_GOAL OF THE EXERCISE_
Which lines in the records below contain the word "instance"? Return each of them.

[Saved data entries]

*** Block opens ***

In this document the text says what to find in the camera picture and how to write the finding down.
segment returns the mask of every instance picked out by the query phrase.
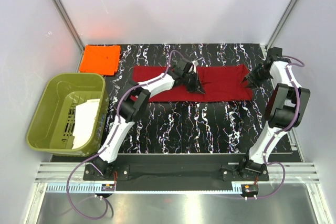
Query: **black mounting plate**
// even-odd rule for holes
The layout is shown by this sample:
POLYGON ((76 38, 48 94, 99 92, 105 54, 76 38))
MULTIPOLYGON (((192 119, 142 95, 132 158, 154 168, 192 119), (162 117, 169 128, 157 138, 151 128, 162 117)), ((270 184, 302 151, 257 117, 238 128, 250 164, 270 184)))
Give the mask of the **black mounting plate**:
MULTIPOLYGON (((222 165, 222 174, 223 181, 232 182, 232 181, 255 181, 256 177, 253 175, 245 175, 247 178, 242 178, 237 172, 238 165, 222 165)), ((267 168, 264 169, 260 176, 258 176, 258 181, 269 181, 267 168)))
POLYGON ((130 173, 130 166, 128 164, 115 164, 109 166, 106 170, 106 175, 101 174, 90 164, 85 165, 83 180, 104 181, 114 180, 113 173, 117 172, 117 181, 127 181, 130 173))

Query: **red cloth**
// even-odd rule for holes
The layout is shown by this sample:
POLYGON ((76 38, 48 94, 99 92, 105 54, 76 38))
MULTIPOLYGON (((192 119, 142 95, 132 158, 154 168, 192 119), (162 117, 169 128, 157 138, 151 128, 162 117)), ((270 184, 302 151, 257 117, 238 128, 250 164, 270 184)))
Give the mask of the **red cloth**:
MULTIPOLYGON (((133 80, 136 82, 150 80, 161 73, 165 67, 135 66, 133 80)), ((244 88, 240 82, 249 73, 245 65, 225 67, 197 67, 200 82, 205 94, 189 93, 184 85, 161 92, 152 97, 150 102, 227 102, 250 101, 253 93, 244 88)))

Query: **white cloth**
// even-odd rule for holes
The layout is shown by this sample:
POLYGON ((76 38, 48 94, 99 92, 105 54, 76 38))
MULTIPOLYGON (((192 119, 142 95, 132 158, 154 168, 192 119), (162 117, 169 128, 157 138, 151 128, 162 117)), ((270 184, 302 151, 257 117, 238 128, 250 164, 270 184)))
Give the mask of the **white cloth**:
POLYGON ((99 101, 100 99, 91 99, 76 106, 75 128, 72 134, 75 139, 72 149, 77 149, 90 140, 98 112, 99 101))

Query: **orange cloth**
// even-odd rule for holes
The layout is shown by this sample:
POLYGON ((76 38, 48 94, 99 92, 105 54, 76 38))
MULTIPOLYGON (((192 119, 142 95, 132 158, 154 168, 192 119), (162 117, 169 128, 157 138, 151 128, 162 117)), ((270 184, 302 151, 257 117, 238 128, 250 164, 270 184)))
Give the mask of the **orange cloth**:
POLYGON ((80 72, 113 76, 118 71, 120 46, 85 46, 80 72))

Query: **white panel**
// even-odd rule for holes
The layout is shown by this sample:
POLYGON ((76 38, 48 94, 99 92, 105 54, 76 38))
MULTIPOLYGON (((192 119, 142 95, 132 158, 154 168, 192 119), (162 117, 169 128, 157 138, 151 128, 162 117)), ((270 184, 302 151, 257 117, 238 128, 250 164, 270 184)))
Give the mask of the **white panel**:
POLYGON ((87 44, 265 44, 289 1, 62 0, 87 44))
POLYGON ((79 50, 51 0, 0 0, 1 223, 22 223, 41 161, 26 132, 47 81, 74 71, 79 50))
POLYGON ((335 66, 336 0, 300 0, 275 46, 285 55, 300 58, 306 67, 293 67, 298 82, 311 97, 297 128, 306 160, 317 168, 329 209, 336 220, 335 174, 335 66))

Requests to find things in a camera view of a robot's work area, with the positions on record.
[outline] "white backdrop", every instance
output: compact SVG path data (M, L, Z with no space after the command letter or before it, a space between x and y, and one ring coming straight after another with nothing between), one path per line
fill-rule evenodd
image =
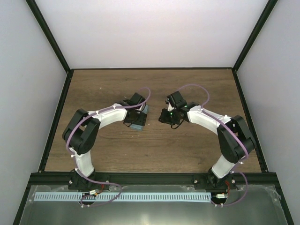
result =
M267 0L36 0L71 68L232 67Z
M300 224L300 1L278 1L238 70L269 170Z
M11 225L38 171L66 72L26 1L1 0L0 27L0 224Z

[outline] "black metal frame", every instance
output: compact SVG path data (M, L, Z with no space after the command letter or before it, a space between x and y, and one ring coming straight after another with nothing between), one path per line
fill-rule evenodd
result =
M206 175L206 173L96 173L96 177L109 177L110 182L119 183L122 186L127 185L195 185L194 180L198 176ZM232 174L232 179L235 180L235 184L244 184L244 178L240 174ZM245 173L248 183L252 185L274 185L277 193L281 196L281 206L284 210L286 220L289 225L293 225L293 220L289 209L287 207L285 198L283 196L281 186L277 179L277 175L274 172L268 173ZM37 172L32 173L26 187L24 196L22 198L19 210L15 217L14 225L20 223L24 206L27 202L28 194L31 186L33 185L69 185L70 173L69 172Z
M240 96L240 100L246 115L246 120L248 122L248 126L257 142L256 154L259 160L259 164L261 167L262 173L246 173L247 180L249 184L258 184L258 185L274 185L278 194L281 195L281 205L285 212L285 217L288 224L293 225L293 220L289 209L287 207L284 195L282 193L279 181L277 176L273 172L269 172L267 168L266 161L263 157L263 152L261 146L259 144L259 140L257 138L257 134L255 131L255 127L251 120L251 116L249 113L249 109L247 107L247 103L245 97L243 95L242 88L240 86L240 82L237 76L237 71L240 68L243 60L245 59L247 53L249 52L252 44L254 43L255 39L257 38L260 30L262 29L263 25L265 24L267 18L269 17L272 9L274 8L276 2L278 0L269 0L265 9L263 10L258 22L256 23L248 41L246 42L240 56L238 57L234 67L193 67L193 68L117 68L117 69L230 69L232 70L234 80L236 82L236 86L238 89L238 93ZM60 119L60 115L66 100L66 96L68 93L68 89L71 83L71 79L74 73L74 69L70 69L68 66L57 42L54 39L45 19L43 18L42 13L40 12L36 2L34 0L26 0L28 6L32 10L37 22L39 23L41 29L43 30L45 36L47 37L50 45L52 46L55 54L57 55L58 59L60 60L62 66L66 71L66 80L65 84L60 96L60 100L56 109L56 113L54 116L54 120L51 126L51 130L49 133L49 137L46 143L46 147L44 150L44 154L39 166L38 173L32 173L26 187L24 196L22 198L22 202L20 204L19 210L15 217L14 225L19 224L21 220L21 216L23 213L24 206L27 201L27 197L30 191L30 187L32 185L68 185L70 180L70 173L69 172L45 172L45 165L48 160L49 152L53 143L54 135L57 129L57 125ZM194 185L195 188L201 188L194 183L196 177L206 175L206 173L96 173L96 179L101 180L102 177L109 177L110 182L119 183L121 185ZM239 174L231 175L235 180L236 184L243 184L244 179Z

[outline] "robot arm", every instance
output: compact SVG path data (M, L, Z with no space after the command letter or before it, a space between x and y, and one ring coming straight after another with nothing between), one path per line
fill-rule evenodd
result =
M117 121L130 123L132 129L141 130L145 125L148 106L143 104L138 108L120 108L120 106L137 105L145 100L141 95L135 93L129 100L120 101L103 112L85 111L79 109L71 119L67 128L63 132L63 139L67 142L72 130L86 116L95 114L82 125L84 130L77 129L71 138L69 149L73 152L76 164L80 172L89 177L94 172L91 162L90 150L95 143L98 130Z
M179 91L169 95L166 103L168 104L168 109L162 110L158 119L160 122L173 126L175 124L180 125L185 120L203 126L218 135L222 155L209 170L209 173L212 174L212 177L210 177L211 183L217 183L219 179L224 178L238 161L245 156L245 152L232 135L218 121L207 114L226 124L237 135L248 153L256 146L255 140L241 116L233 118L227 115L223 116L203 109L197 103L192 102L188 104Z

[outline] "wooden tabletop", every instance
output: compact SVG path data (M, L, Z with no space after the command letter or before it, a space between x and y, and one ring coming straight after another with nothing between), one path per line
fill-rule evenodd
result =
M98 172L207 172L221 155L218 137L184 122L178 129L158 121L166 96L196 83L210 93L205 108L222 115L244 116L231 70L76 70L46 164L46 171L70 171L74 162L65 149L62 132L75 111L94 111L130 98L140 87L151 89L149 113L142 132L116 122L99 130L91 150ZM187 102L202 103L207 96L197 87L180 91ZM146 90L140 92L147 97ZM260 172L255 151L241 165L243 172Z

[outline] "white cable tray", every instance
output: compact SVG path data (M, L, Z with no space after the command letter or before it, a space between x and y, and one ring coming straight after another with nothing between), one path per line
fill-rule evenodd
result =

*** Block closes ***

_EXERCISE RESPONSE_
segment returns the mask of every instance picked out by the query phrase.
[outline] "white backdrop", every instance
[outline] "black metal frame", every instance
[outline] "robot arm", every instance
[outline] "wooden tabletop", every instance
[outline] "white cable tray", every instance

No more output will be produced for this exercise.